É em tempo de crise que se demonstra aquilo que somos, ou amigos e irmãos, solidários nas alegrias e tristezas, na abundância e na penúria, ou então inimigos e adversários, carrascos sem humanidade, pensando que o bem dos outros impossibilita o nosso. A solidariedade, a partilha, a hospitalidade, numa palavra, a caridade é que nos podem ajudar a vencer a crise. Os presentes distúrbios nos subúrbios das grandes cidades do Reino Unido, como há anos em Paris, e há pouco em Madrid e Barcelona, devem ser para nós um alerta para não enveredarmos pelo caminho do salve-se quem puder. Para além de não ser cristão, também não é humano nem nos ajuda na construção de uma só família humana.

 

6. Amados peregrinos, a história da humanidade mostra-nos muito sofrimento causado pelo próprio homem, pelo pecado do homem, mas também nos aponta muitas tentativas de ajuda para mudança de rumo, para que não aceitemos o mal como uma fatalidade.

Olhando para Jesus Cristo e Maria, vemos neles a aurora da vitória do bem e da nova humanidade. Aqui em Fátima estamos mais sensíveis a esta mensagem. Continua a ser urgente e necessário escutar e seguir o apelo aqui deixado por Nossa Senhora. Se não nos convertermos ao amor, se não rezarmos, se não pedirmos a paz, se não testemunharmos apaixonadamente os valores evangélicos, dificilmente encontraremos o rumo feliz das nossas vidas, dos povos e nações do mundo, ávidos do bem-estar, mas sem amor, sem verdade, sem justiça para todos, isso não será possível.

 

7. Irmãos peregrinos, Jesus Cristo chama-nos e interpela-nos por Maria. Daqui a uns dias, centenas de milhares de jovens de todo o mundo estarão em Madrid, convocados pelo Santo Padre, para aí viverem intensamente mais uma Jornada Mundial da Juventude. Os jovens são generosos, mas precisam de Deus e de quem os desafie para a construção dum mundo novo, mais solidário e unido. Sua Santidade Bento XVI desafiou-os no convite que lhes fez, com as palavras de S. Paulo aos Colossenses: «Enraizados e edificados em Cristo… firmes na fé» (cf. Cl 2, 7), numa altura em que a Europa e o mundo precisam de descobrir a raiz da sua identidade. Peçamos a Maria pelos jovens do mundo inteiro, para que escutem estes apelos, se abram à esperança e, sem medo, com amor corajoso, se entreguem à construção dum mundo melhor, sem violência e mais justo. Os jovens são o futuro do mundo. Sem eles, sem o seu empenho, os nossos últimos dias na terra serão de muito sofrimento.

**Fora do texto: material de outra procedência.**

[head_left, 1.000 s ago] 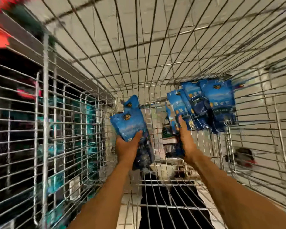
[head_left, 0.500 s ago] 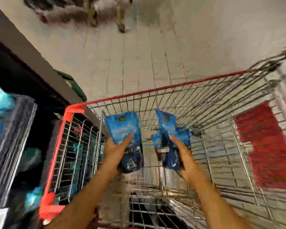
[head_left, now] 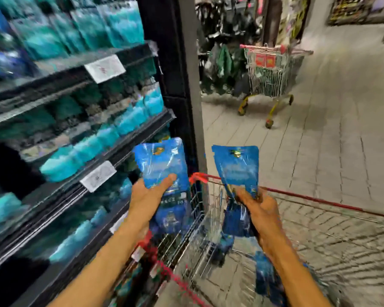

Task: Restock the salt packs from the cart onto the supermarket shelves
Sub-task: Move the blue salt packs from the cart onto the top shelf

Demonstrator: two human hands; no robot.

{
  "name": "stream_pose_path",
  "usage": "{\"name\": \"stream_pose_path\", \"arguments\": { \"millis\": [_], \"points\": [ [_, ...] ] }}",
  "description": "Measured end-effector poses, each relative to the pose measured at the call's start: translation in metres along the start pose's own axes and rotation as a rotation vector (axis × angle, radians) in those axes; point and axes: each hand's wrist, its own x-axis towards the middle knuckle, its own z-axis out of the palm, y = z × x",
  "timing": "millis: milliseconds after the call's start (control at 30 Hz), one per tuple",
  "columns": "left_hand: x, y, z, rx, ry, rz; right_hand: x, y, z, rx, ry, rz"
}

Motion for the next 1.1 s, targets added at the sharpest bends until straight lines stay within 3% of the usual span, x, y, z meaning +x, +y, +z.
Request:
{"name": "stream_pose_path", "arguments": {
  "millis": [300,700,900,1100],
  "points": [
    [-0.049,0.085,-0.155,-0.015,0.339,0.261,-0.01,-0.051,0.162,0.044,-0.408,-0.195],
    [-0.119,0.218,-0.323,0.161,0.711,0.659,-0.071,-0.152,0.392,0.346,-0.869,-0.288],
    [-0.081,0.277,-0.362,0.121,0.862,0.673,-0.055,-0.212,0.487,0.383,-0.906,-0.354],
    [-0.041,0.261,-0.375,0.181,0.933,0.545,-0.029,-0.193,0.539,0.169,-0.97,-0.395]
  ]
}}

É pois também do nosso próprio interesse que esta Jornada Mundial da Juventude dê lugar a uma nova primavera: de esperança a renascer, de amor ao próximo a florir, de partilha e solidariedade a adornar os nossos ambientes.

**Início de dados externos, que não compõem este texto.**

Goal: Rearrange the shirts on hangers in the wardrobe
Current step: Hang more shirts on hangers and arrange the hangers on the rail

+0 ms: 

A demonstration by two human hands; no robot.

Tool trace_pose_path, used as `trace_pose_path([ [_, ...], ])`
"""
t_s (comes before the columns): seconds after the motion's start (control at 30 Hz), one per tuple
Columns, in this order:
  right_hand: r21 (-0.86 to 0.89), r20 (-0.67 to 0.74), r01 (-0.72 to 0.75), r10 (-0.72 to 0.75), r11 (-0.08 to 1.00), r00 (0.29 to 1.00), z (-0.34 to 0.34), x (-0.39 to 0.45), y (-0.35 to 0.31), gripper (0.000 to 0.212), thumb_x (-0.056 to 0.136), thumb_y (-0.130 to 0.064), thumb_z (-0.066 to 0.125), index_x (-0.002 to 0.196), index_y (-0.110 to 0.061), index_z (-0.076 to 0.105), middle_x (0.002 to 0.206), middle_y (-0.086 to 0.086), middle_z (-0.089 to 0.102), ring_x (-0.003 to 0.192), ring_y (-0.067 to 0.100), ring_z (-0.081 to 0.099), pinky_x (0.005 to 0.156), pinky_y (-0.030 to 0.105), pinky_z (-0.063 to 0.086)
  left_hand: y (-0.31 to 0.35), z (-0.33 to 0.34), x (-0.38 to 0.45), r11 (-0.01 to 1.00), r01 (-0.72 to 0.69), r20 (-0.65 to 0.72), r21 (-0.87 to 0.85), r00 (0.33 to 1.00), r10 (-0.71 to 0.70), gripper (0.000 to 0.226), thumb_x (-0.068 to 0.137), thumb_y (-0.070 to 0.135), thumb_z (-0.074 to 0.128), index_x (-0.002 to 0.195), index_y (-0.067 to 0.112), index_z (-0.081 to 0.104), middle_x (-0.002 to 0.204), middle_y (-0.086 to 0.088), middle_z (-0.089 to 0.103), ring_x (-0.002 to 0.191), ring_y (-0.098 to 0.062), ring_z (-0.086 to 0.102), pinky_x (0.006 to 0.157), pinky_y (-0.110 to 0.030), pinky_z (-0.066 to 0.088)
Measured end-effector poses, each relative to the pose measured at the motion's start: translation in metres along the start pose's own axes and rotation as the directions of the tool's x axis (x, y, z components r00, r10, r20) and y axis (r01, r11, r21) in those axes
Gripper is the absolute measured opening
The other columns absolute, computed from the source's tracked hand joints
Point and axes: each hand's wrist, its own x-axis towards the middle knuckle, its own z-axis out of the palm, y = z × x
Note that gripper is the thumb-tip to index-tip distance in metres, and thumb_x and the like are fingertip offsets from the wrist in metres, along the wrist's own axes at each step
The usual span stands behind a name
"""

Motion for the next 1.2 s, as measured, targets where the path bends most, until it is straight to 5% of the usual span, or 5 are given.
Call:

Abramos o coração a Maria, para partirmos daqui com o desejo de viver em profunda comunhão de solidariedade e de gratidão pela fé cristã que recebemos e que desejamos transmitir a todos com quem vivemos e trabalhamos.

Aqui estamos, Senhora de Fátima. Fazei de nós vossos mensageiros. De Vós queremos aprender a abertura e disponibilidade para acolher o Espírito Santo, que fez de Vós a Mãe fecunda, a cheia de graça. Mais conscientes do Vosso papel de Mãe da Igreja e auxílio dos cristãos, a Vós recorremos com toda a confiança, com as palavras de S. Bernardo, convictos de que nunca se ouviu dizer, que alguém que a Vós tenha recorrido, fosse por Vós desamparado. Ámen!